Behind the Green Door: The Sequel

Von  //  22. Februar 2012  //  Tagged: , ,  //  Keine Kommentare

Gegen Ende der Seventies schlugen Experimentierfreude und Freiheitsliebe in Exzess und Desorientierung um; harte Drogen mussten helfen, high zu bleiben. Und dann AIDS, an dem auch viele Pornokünstler starben. Passé der allgemeine Traum von Love, Peace, Happiness; Hippies galten als gescheiterte Spinner. Weltgewandt-ironisch wollte man nun das Vorgefundene bejahen, auf den Wellen tanzen. Nicht mehr kiffend, sondern koksend, zelebrierte man die Integration ins System als Avantgarde-Rollenspiel. Erregung und Emotion wurden nunmehr affektiert gezeigt, unter der Maske der Parodie.

Wurde Teil 1 im Glanz geboren, so entstand Teil 2 in der Hölle gescheiterter Lebensentwürfe. Das aber merkt man dem auch fotografisch schmucken Film erstmal nicht an. Und diesmal haben wir eine unternehmungslustige junge Frau, die sich, zumindest gedanklich, aus freien Stücken in einen Sexclub begibt. Glücklich daheim nach einer spektakulär trashigen Landung, guckt Stewardess Gloria Video – natürlich den mittlerweile Hit gewordenen Originalfilm. In ihrer Fantasie landet sie im O’Farrell Theatre, dem legendären Pornokino der Mitchells und Treffpunkt der Avantgarde-Szene, in einer gigantischen Orgie der Flugzeuginsassen. War die Orgie 1972 noch Utopie einer spontan und frei gelebten Sexualität, so macht das späte Sequel den Zuschauer zum Edukanten. Da werden Kondome und Lecktücher verteilt und Ejakulationen über das Gesicht der Frau (Money Shots) vermieden. Damit grenzt der Film sich ab vom eskapistischen Videoporno der Achtzigerjahre, der die horrende HIV-Gefahr geflissentlich übergeht. Seinen erzieherischen Auftrag nimmt der Film trotz schrillem Humor sehr ernst, zu tief sitzt noch der Schock über die Plötzlichkeit und Erbarmungslosigkeit der AIDS-Welle.

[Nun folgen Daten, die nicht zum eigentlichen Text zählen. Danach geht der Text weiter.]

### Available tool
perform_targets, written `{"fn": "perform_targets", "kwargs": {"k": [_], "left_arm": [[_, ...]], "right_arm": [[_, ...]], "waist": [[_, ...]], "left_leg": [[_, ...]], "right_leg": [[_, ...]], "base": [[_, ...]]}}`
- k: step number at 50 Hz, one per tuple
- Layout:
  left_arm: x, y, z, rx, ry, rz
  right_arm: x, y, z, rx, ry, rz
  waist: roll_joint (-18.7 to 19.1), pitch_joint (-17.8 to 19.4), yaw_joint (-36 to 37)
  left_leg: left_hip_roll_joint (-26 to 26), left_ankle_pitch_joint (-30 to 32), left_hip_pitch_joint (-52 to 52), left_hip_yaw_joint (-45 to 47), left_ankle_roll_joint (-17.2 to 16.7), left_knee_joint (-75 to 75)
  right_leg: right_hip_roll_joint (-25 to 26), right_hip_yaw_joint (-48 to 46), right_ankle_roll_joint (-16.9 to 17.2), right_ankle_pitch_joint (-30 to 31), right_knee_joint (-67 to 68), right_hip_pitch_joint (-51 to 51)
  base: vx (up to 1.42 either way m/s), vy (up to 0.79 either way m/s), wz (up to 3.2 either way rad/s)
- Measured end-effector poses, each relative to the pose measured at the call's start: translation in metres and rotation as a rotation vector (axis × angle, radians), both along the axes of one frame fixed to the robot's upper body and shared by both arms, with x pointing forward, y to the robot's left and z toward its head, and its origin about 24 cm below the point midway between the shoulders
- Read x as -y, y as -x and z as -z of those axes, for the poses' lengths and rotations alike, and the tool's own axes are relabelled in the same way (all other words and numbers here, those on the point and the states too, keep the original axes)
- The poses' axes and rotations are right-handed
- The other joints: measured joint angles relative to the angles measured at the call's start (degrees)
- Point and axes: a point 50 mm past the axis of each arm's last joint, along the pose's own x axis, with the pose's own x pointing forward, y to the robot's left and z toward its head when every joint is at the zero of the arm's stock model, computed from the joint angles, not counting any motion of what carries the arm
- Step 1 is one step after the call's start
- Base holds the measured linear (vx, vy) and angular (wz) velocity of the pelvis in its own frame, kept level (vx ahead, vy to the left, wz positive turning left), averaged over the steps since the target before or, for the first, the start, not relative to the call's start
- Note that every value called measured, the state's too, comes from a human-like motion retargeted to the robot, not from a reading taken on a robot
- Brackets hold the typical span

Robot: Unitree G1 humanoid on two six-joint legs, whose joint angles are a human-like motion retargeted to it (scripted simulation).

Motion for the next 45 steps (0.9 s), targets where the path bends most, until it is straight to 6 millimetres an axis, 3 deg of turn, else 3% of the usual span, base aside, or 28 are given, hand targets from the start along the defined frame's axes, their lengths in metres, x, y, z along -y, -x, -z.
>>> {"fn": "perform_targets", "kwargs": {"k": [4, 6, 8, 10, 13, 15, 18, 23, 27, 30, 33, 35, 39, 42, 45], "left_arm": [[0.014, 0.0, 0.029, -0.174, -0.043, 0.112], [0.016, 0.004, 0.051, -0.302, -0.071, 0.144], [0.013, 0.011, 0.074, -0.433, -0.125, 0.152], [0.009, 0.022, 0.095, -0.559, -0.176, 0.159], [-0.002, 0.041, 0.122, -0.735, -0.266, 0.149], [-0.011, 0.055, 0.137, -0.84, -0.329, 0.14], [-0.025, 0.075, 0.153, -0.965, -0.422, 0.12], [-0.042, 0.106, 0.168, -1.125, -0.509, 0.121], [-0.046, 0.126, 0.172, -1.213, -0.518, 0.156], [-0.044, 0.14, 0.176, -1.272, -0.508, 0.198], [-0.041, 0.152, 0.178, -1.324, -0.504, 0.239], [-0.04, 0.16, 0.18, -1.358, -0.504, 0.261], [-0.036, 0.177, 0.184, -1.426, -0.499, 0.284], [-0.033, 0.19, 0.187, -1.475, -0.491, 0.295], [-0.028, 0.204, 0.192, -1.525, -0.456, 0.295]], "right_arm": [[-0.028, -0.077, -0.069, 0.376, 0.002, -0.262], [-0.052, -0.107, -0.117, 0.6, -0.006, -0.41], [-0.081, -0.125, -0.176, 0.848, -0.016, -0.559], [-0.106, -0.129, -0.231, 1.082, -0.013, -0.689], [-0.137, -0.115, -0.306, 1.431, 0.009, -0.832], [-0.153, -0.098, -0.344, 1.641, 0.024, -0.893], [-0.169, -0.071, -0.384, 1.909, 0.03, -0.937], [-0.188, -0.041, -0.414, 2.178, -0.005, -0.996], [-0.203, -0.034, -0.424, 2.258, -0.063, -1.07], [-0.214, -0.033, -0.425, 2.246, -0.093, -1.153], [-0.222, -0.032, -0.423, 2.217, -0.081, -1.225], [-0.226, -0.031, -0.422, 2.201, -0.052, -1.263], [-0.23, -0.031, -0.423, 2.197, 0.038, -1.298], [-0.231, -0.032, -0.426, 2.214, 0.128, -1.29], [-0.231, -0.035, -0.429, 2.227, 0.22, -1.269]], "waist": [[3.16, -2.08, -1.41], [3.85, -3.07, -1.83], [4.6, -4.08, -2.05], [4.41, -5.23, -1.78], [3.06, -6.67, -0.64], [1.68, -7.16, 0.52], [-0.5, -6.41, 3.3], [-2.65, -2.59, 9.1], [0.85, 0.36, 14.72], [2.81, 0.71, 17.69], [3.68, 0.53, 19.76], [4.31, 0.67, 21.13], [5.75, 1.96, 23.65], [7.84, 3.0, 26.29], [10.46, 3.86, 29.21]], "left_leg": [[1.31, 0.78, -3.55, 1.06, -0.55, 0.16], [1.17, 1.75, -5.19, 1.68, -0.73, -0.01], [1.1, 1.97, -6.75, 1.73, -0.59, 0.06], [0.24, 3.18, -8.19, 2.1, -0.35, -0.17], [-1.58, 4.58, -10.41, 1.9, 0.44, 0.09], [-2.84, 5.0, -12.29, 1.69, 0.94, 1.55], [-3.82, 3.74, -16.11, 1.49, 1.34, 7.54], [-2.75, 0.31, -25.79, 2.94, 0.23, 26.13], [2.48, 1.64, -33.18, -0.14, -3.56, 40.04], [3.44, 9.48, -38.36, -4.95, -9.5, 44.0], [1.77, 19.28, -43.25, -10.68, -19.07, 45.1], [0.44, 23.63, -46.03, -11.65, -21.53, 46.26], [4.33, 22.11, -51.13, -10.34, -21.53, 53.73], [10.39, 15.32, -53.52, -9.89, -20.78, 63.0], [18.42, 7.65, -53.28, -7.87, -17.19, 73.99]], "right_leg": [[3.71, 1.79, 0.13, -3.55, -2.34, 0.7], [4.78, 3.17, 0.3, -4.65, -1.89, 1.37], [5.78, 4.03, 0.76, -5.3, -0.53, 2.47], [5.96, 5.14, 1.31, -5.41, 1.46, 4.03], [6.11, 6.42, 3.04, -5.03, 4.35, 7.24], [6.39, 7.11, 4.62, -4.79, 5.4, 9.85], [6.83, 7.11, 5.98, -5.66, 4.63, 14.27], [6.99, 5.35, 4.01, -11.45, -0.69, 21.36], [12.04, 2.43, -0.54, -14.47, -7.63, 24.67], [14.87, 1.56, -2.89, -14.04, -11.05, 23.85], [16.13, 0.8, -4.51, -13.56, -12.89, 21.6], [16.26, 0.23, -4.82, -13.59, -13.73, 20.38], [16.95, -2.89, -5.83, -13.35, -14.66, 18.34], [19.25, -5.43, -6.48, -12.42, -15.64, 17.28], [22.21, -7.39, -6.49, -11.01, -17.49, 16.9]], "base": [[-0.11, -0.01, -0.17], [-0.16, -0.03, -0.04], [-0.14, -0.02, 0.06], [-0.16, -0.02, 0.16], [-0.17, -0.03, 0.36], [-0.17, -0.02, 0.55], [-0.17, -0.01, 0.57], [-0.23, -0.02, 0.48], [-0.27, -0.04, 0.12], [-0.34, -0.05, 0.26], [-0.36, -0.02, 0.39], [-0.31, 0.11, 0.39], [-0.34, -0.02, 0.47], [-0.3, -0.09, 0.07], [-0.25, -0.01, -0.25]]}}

Bei allen hinzugewonnenen Verantwortungsgefühlen bleiben die Mitchells aber ihren gelockerten 68er-Moralvorstellungen treu. Behind The Green Door II vermittelt, dass man sich von dieser elendigen Krankheit nicht klein kriegen lassen und verantwortlicher Umgang mit wechselnden Sexualpartnern keine Spaßbremse sein darf. Man tue, was notwendig ist – um frei von Angst und Gewissensbissen zu handeln. Wenn die Masken fallen und die Orgienteilnehmer in ihrer Lust zergehen, sind sie völlig bei sich – die anfangs paranoid zerfressene Sexualität, die die Flugzeuginsassen übernervös bis hysterisch illustrieren, verwandelt sich in selbstvergessenen Genuss. Und doch schwebt immer eine ängstliche, fast unheilvolle Stimmung über diesen Bildern lustvoll ineinander verknoteter Körper. Nicht eine einzige Standard-Nummer hat Platz gefunden in diesem extraordinären Schwellenwerk, diesem endgültigen Abschied vom Golden Age of Porn.

Von dieser neuen Reife ließ sich sogar Filmwissenschaftlerin Linda Williams beeindrucken, die den Film ausführlich in ihrem akademischen Standardwerk Hard Core: Macht, Lust und Traditionen des pornografischen Films würdigt. Zwar entwerfe Behind the Green Door II ein „nicht-integriertes Pornotopia“, d.h. Erfüllung manifestiere sich nicht in der filminternen Realität, sondern in Phantasien. Sie kommt aber nicht umhin, dem mysogynieschwächenden Film erotische Qualitäten zuzugestehen – keine Selbstverständlichkeit bei Williams` akademischem Feminismus, der wenig Sympathie zum untersuchten Gegenstand erkennen lässt.

Es ließe sich viel sagen zur überbordenden Fantasie der Dekors, der unermüdlich umher taumelnden Kamera, zu den vielen selbstreflexiven Überlegungen, die der Film hinsichtlich des Gezeitenwechsels vom Kino- zum Videomarkt einstreut, zu der exquisiten Art, Laien zu besetzen statt professionellen Darstellern, zur aufreizenden Soundspur und zur völligen Vernachlässigung gängiger Schönheitsstandards. Behind the Green Door: The Sequel ist trotz all seiner Intelligenz und seines formalen Wagemuts ein bodenständiger, aus der Hüfte geschossener Film, von dem man sich am besten selbst durchnehmen lässt.